Some of the excesses might have been the necessary evil when fighting terrorism, though now in hindsight, one may find some of them were in fact counter-productive and demeaned the military exercise. Gota did not let those evils wither away at the end of war; instead, he institutionalized them. That is his biggest crime.
It was his contempt for the rule of law and fundamental rights of a Constitutional State that stood as one of the biggest stumbling blocks in post war Sri Lanka’s transition to a democracy. Now that he no longer wields power, he is harmless. Now that there are no white van abductions, prison massacres, disappearances and attacks on the press. We can savour his feat in beautified Colombo in peace time.

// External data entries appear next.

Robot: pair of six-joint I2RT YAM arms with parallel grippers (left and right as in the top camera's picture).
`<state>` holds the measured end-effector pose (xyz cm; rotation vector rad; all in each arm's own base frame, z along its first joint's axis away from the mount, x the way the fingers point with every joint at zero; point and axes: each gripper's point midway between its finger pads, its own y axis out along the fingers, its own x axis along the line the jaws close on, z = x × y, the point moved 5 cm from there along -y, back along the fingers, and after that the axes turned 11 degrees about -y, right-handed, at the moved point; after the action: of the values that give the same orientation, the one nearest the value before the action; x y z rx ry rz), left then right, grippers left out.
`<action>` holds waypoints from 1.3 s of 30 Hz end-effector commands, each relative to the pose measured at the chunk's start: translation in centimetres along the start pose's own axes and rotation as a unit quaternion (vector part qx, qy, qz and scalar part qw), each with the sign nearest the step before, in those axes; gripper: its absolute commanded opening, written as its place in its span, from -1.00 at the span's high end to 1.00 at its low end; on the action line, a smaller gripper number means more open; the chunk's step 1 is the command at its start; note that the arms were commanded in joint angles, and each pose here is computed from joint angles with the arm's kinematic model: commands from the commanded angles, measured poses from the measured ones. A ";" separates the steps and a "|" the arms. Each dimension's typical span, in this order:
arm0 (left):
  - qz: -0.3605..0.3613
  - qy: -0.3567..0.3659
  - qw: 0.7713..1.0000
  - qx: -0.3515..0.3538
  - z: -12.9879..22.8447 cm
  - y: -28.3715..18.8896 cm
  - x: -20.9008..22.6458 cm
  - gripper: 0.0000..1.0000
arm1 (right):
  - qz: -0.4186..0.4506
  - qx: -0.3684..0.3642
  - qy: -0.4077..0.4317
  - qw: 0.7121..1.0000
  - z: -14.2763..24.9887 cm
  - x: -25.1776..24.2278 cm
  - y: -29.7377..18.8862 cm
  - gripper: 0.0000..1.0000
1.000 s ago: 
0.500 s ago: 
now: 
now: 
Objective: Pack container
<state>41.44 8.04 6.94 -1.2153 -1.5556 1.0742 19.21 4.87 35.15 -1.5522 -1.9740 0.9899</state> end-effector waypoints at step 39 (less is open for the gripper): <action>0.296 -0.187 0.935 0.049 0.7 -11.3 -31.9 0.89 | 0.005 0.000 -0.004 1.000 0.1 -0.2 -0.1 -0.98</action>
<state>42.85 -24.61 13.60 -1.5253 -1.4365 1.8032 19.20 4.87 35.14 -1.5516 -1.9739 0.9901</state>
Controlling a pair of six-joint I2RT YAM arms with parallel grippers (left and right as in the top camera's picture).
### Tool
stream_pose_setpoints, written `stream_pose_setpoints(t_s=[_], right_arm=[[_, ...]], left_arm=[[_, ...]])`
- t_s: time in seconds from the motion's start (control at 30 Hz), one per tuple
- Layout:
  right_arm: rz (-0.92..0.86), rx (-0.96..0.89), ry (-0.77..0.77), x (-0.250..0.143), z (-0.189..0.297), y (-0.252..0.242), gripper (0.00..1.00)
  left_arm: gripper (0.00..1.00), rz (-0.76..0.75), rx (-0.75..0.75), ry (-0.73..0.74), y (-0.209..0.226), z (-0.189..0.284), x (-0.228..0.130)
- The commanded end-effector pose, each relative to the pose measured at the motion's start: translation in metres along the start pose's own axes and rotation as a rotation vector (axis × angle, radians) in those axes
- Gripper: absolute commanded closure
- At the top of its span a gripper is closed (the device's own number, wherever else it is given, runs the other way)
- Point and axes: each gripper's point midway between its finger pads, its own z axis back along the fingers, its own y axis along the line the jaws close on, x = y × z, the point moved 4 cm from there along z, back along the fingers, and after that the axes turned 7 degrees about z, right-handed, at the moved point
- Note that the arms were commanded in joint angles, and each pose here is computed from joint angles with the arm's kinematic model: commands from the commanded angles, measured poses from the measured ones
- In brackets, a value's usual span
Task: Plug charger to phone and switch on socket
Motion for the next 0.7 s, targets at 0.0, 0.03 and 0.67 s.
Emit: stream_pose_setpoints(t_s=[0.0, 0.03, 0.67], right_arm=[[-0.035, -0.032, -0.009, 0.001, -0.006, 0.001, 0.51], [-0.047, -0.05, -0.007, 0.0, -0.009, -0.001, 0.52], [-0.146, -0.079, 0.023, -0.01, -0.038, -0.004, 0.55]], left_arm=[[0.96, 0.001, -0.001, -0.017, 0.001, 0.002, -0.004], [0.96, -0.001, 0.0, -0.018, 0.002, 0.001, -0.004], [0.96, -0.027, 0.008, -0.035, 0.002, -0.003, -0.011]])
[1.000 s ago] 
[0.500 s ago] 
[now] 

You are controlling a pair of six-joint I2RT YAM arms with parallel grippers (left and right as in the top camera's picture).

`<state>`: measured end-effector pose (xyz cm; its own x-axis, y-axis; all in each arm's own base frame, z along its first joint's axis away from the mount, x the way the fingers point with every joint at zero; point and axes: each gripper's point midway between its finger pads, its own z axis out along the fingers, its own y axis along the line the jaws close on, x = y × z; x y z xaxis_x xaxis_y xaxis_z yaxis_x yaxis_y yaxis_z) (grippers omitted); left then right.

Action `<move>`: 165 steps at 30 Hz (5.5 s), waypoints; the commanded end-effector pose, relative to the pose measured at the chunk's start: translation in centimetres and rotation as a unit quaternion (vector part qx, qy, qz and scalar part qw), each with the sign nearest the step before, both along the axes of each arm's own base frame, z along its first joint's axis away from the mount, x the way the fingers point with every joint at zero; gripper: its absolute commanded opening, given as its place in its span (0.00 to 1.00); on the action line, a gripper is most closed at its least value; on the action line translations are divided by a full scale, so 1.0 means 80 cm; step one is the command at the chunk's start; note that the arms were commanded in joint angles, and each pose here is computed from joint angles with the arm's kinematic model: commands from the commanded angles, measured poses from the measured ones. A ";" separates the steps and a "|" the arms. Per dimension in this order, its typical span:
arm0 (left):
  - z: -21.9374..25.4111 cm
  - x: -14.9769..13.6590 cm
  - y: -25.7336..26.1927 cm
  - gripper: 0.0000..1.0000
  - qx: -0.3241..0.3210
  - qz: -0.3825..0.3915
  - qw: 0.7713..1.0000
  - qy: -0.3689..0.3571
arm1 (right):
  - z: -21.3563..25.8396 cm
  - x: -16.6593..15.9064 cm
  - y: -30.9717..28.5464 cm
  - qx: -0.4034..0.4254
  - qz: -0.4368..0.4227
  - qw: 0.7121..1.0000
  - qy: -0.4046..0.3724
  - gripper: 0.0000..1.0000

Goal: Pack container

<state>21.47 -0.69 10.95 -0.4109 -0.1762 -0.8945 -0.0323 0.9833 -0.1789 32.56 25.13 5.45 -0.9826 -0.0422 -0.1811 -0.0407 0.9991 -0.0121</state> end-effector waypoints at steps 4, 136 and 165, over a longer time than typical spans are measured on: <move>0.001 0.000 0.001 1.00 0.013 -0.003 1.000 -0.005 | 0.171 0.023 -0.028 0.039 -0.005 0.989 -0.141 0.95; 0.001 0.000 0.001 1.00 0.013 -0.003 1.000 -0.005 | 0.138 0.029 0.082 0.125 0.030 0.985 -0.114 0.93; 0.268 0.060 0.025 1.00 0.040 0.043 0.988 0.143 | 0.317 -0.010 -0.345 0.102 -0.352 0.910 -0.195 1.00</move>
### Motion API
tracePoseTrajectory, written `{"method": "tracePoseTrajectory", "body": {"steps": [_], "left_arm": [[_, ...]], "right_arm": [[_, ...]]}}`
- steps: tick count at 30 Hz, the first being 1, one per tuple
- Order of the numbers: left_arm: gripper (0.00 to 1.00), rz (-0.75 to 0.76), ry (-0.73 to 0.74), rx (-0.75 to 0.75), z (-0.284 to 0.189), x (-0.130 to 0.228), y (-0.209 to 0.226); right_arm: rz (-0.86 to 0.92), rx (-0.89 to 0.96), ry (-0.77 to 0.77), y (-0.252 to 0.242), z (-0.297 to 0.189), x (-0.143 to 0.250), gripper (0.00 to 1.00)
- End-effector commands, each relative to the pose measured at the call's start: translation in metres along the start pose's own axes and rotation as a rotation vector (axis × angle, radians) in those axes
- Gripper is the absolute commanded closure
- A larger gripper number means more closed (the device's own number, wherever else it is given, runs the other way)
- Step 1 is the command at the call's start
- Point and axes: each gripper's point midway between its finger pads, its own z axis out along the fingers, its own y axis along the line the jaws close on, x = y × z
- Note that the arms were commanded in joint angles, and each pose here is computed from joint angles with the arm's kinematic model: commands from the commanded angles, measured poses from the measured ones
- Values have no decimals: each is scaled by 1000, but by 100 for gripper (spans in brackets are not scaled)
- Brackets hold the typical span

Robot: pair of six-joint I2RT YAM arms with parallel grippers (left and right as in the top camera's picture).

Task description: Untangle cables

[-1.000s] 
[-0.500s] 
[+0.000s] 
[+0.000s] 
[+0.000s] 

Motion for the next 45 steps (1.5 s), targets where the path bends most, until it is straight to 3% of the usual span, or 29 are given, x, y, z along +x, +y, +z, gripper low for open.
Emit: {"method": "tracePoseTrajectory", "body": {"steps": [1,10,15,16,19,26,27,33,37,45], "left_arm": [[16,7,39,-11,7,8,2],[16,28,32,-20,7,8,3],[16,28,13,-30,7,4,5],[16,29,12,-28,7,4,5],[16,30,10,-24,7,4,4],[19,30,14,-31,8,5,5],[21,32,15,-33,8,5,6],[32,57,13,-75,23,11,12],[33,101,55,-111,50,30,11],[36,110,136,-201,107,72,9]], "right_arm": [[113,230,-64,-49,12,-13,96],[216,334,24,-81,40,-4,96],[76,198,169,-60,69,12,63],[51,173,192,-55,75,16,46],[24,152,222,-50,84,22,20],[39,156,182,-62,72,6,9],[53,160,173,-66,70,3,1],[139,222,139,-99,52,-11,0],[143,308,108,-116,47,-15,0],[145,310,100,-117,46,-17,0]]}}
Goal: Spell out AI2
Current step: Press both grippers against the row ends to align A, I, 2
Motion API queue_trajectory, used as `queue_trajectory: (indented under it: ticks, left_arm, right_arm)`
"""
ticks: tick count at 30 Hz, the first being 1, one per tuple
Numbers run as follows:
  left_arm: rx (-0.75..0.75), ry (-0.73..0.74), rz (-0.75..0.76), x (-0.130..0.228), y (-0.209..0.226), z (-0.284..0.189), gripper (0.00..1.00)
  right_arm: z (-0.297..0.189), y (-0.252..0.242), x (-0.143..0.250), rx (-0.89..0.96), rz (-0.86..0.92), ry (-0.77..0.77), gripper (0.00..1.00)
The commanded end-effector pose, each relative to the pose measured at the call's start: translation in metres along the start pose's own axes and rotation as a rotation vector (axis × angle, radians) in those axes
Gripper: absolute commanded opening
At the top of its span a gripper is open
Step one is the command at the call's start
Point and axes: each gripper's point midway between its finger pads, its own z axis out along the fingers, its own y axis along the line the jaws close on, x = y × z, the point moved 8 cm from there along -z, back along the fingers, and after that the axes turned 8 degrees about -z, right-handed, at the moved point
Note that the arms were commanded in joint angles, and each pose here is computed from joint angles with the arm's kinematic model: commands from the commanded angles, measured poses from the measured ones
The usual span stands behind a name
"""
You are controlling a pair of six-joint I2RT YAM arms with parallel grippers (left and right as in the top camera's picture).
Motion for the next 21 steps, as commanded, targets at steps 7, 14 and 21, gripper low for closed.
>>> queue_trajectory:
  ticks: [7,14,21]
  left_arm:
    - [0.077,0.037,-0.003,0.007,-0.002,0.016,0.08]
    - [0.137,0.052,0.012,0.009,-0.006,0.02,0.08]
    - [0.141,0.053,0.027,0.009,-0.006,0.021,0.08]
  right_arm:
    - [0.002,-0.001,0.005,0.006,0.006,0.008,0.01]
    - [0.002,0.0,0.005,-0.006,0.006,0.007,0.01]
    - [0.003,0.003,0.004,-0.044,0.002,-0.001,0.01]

But, there is no guarantee that all the evil of the old times would not return if the young Rajapaksa is vested with power again by some quirks of destiny.
How he can be a unifier of the SLFP is open to question, but the bigger question is how a President who pledged to redress the victims of the past and hold their abusers accountable for their evil could accommodate Gota without losing face. Also, such an accommodation is tantamount to appeasement. It would embolden his detractors within the Joint Opposition who would seek further concessions to advance their selfish ends. The impact of such a gesture on the on-going investigations into the abuses of power of the former regime would also be disastrous. Perhaps, the President would not be duped.